Material provided:
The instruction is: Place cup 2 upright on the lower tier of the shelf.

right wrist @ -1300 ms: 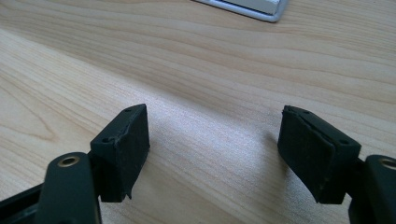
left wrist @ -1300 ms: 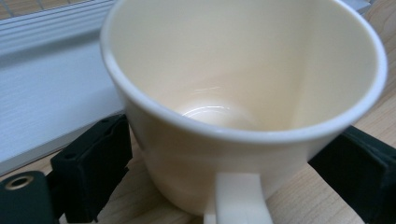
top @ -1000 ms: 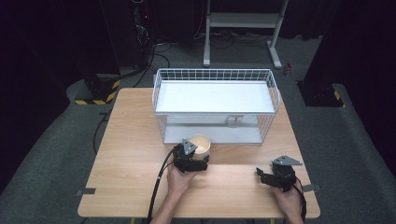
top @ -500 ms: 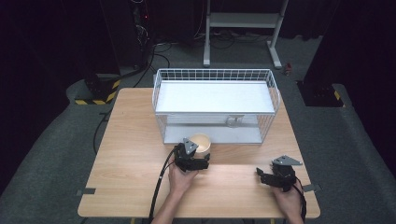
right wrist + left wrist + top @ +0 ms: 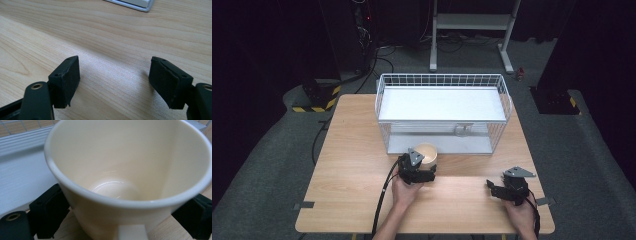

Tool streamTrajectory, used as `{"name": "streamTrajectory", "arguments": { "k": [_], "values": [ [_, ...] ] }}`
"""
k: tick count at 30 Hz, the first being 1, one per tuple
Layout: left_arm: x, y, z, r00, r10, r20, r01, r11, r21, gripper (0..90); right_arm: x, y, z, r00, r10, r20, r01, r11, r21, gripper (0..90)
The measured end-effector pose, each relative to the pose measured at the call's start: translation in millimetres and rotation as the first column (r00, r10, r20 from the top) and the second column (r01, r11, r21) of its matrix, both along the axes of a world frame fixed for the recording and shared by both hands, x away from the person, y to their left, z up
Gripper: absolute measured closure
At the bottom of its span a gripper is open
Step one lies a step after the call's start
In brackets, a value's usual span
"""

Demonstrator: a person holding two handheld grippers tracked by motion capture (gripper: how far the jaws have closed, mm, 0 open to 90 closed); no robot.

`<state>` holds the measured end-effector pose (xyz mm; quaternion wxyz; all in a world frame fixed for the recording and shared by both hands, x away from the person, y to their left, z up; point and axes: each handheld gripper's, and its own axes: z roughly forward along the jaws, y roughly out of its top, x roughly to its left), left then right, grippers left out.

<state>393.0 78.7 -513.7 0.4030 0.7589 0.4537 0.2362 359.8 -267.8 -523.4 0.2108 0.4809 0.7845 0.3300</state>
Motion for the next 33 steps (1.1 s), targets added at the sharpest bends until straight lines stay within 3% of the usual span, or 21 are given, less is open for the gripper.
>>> {"name": "streamTrajectory", "arguments": {
  "k": [15, 20, 25, 28, 33],
  "values": [
    [-3.1, 0.4, 1.7, 0.9996, -0.017, 0.022, 0.016, 0.9993, 0.033, 8.8, 0.0, 0.0, 0.0, 1.0000, 0.000, 0.000, 0.000, 1.0000, 0.000, 25.1],
    [-3.8, 0.8, 3.6, 0.9992, -0.016, 0.036, 0.015, 0.9998, 0.010, 8.8, 0.0, 0.0, 0.0, 1.0000, 0.000, 0.000, 0.000, 1.0000, 0.000, 25.1],
    [-4.2, 1.4, 3.6, 0.9993, -0.021, 0.032, 0.021, 0.9996, 0.021, 8.8, 0.0, 0.0, 0.0, 1.0000, 0.000, 0.000, 0.000, 1.0000, 0.000, 25.1],
    [-5.3, 1.8, 5.4, 0.9986, -0.022, 0.049, 0.021, 0.9995, 0.022, 8.8, 0.0, 0.0, -0.1, 1.0000, 0.000, 0.000, 0.000, 1.0000, 0.000, 25.1],
    [-5.7, 2.7, 7.5, 0.9982, -0.016, 0.058, 0.016, 0.9999, 0.001, 8.8, 0.1, 0.0, -0.1, 1.0000, 0.000, 0.000, 0.000, 1.0000, 0.000, 25.1]
  ]
}}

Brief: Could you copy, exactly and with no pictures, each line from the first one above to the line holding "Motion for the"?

Answer to the exercise:
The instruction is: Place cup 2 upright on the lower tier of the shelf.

right wrist @ -1300 ms: 
left wrist @ -1300 ms: 
top @ -1000 ms: 
top @ -500 ms: 
right wrist + left wrist + top @ +0 ms: 

Tool streamTrajectory, used as `{"name": "streamTrajectory", "arguments": { "k": [_], "values": [ [_, ...] ] }}`
"""
k: tick count at 30 Hz, the first being 1, one per tuple
Layout: left_arm: x, y, z, r00, r10, r20, r01, r11, r21, gripper (0..90); right_arm: x, y, z, r00, r10, r20, r01, r11, r21, gripper (0..90)
The measured end-effector pose, each relative to the pose measured at the call's start: translation in millimetres and rotation as the first column (r00, r10, r20 from the top) and the second column (r01, r11, r21) of its matrix, both along the axes of a world frame fixed for the recording and shared by both hands, x away from the person, y to their left, z up
Gripper: absolute measured closure
At the bottom of its span a gripper is open
Step one lies a step after the call's start
In brackets, a value's usual span
"""

Demonstrator: a person holding two handheld grippers tracked by motion capture (gripper: how far the jaws have closed, mm, 0 open to 90 closed); no robot.

`<state>` holds the measured end-effector pose (xyz mm; quaternion wxyz; all in a world frame fixed for the recording and shared by both hands, x away from the person, y to their left, z up; point and axes: each handheld gripper's, and its own axes: z roughly forward along the jaws, y roughly out of its top, x roughly to its left), left then right, grippers left out.

<state>393.0 78.7 -513.7 0.4030 0.7589 0.4537 0.2362 359.8 -267.8 -523.4 0.2108 0.4809 0.7845 0.3300</state>
Motion for the next 33 steps (1.1 s), targets added at the sharpest bends until straight lines stay within 3% of the usual span, or 21 are given, less is open for the gripper.

There's nothing more to this exercise.